TASK INSTRUCTIONS :: Tell how many lines in the data below hold the string "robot"; give nothing but the number.
(Beginning of TASK INPUT)
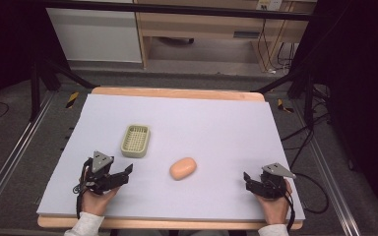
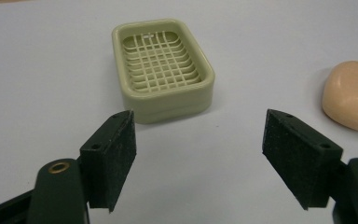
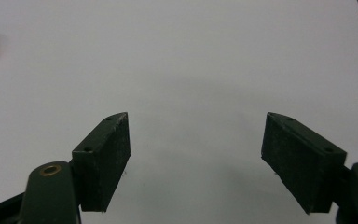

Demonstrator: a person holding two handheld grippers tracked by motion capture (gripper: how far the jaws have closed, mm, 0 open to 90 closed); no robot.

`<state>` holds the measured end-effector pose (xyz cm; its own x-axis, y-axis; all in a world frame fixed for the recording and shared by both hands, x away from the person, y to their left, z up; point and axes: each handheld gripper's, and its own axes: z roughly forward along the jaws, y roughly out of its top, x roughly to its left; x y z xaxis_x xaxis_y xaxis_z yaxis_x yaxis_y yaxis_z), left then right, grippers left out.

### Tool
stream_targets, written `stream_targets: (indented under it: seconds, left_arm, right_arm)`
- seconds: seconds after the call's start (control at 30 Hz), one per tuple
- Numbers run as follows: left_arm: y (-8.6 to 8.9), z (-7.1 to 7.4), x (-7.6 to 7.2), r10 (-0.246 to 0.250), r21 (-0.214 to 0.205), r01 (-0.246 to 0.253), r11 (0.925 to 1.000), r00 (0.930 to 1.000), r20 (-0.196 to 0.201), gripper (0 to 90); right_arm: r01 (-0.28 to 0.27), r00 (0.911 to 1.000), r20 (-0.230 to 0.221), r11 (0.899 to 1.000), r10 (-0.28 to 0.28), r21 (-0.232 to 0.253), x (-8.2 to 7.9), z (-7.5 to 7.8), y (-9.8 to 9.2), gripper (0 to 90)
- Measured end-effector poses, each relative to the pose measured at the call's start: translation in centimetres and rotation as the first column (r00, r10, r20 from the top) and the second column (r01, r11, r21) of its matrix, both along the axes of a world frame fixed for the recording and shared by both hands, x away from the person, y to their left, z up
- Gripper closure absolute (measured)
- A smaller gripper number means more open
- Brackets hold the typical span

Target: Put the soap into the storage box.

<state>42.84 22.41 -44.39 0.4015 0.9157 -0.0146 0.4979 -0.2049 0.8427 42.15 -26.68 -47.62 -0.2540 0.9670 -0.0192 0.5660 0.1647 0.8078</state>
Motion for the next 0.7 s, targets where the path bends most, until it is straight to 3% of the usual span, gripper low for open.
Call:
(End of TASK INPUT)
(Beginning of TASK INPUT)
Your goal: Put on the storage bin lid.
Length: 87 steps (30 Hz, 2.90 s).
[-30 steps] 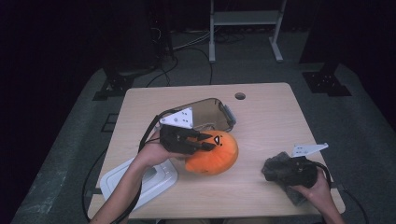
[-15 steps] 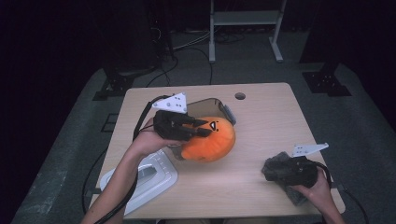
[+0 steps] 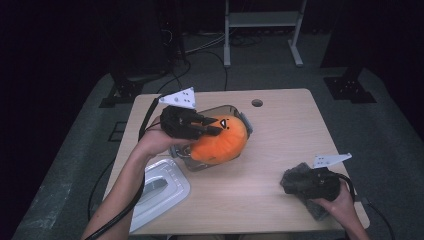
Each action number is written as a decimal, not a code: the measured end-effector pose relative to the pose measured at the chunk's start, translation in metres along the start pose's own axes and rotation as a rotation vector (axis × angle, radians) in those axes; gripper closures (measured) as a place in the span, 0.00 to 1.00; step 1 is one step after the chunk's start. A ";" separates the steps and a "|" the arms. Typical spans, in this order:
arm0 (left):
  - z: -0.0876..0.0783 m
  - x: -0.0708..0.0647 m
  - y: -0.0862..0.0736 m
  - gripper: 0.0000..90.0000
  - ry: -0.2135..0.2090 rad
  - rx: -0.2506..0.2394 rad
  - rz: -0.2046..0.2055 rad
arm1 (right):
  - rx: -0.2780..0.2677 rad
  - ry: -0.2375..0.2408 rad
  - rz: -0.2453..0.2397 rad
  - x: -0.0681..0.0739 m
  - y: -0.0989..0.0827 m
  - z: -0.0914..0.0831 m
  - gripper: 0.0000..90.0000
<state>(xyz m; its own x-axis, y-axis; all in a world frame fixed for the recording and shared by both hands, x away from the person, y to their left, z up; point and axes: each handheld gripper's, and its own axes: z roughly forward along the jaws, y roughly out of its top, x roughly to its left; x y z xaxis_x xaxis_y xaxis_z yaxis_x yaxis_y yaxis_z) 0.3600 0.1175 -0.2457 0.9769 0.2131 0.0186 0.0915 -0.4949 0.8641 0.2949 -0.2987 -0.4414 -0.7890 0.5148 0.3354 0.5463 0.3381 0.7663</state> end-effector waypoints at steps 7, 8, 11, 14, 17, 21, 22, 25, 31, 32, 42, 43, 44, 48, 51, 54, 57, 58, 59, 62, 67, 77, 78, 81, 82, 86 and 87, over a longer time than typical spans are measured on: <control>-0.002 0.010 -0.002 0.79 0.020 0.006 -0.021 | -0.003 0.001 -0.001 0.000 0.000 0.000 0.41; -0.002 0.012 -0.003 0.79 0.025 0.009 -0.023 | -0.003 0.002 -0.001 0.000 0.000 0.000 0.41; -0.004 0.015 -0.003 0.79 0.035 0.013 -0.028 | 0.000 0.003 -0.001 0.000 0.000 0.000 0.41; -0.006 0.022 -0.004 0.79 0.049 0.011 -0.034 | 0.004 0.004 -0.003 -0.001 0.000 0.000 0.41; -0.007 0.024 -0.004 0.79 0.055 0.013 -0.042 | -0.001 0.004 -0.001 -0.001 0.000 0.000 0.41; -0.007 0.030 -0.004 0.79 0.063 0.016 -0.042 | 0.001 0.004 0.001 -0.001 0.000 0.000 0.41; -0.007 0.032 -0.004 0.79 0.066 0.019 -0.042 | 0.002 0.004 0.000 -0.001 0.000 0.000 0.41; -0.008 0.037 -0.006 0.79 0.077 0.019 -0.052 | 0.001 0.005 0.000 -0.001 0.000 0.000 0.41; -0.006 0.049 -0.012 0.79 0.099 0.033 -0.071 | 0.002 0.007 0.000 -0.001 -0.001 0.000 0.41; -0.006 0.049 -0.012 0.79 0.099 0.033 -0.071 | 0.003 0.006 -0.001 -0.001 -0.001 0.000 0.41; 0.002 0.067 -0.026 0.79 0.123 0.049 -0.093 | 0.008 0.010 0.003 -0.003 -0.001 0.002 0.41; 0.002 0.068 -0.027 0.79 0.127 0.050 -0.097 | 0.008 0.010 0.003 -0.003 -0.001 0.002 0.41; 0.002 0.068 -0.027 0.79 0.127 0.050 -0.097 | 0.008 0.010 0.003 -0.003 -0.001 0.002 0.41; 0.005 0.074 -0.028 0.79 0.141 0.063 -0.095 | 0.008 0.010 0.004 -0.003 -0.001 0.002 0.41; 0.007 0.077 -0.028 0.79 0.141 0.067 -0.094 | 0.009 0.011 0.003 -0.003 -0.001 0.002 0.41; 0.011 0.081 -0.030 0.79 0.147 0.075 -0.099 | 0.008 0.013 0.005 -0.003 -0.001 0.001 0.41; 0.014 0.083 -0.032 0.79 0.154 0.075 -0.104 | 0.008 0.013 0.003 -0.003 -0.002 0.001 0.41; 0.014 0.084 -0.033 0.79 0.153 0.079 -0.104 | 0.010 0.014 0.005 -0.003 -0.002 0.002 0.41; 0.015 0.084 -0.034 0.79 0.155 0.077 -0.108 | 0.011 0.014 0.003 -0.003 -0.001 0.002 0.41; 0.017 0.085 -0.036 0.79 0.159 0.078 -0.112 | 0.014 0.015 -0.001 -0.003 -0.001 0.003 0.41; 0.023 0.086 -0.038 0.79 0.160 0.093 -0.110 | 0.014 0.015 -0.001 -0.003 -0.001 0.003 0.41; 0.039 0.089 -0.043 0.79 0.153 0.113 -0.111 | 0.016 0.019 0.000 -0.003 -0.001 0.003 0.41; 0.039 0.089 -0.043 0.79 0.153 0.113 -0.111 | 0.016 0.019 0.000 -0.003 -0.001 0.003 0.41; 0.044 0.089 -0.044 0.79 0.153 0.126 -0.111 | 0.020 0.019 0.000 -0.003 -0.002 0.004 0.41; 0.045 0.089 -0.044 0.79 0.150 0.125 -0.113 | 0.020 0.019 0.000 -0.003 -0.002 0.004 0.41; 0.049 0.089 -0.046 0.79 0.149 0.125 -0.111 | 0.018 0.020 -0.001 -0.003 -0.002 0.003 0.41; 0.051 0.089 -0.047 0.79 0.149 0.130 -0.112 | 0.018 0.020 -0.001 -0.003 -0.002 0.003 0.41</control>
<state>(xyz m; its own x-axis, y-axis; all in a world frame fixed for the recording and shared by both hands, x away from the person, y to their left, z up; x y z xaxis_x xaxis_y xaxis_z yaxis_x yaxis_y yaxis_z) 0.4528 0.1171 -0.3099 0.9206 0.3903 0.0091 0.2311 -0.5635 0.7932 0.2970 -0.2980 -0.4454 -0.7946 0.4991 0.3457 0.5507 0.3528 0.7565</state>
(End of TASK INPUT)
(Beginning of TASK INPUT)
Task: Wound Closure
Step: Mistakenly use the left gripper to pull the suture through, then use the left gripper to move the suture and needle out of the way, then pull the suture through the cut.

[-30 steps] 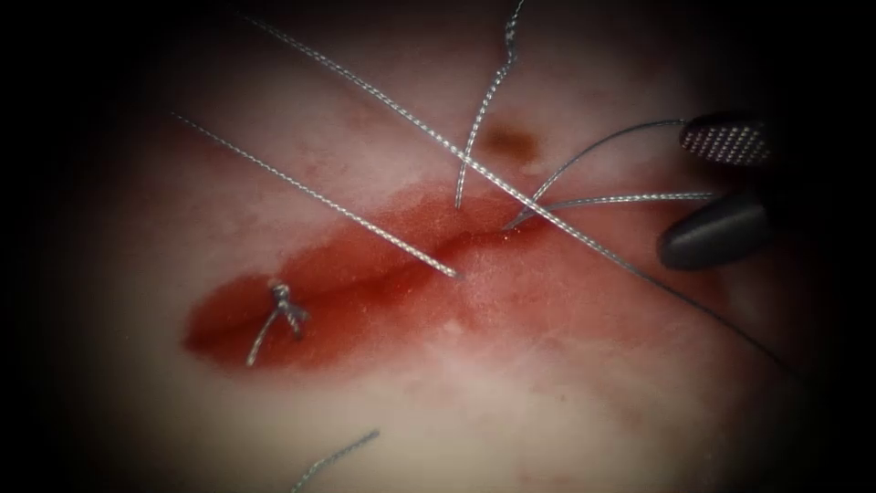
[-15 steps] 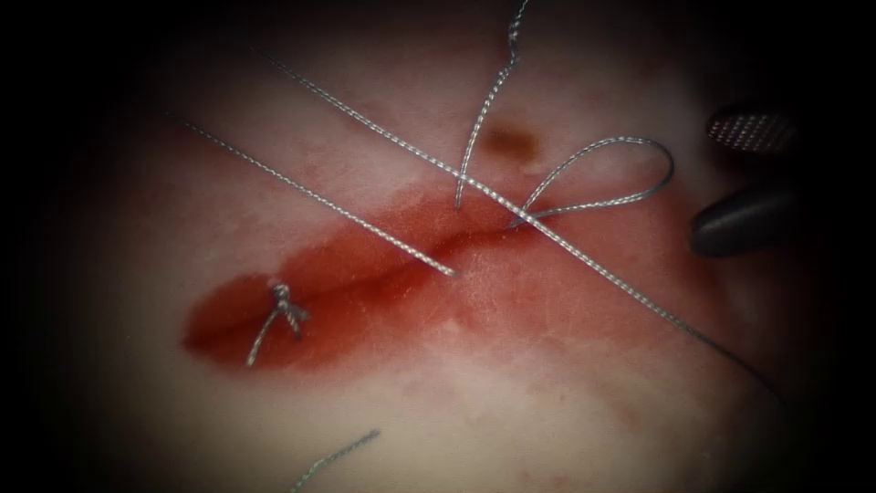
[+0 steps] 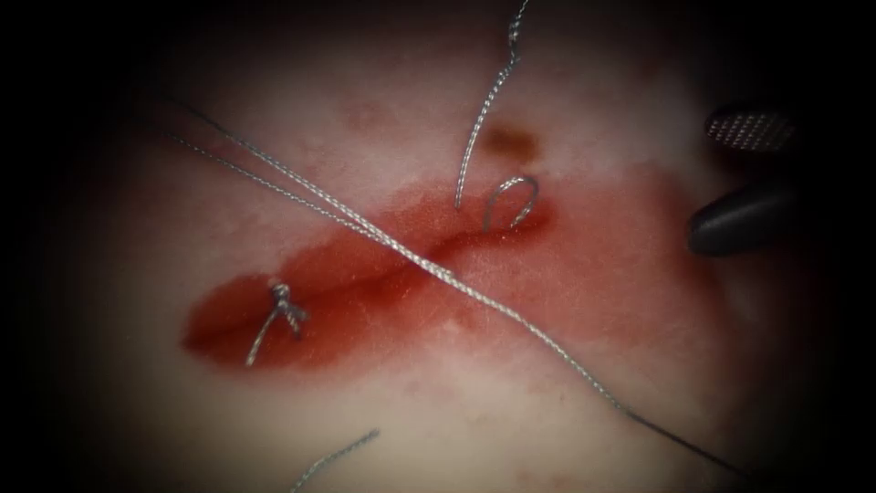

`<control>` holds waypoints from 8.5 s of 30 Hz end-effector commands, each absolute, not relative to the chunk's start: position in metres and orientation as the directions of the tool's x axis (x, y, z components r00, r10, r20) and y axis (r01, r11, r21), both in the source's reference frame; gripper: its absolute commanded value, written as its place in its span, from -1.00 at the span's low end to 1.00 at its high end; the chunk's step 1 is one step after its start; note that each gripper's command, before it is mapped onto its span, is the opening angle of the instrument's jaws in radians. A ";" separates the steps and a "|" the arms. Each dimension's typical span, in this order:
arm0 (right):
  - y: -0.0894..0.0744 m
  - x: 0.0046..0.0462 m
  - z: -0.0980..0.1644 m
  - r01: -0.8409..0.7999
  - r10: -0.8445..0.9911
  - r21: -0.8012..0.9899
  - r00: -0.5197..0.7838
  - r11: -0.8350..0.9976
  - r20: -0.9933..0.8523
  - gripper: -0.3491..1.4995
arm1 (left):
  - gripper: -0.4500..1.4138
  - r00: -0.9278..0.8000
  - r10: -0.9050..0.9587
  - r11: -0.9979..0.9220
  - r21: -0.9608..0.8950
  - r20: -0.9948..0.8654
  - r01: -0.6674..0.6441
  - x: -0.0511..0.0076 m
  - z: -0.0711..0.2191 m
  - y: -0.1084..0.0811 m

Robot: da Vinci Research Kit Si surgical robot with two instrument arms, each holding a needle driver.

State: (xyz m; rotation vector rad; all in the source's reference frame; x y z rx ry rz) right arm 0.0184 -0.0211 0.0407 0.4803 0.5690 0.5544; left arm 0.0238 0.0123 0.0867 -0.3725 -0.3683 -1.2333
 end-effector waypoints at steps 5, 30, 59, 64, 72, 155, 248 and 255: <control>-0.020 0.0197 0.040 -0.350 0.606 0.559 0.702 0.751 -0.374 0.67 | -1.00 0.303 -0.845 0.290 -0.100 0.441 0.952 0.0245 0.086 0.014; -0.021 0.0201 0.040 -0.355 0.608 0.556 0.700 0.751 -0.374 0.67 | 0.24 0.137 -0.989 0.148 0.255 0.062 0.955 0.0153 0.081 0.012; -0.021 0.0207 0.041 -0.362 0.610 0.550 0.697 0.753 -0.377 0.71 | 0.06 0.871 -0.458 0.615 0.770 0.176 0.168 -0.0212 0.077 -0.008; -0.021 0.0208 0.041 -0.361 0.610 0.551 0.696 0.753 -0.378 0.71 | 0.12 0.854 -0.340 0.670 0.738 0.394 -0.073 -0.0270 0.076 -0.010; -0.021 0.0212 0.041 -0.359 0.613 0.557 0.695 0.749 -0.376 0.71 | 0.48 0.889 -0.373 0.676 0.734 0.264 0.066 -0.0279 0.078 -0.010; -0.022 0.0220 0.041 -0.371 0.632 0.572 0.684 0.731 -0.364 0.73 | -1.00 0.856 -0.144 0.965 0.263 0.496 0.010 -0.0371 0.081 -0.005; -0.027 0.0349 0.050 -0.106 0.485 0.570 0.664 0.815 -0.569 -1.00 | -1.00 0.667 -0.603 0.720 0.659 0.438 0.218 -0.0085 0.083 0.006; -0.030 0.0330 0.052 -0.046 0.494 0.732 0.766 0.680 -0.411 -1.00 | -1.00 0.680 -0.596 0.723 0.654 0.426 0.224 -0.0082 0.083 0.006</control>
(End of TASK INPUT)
ANSWER TO THIS TASK :: 2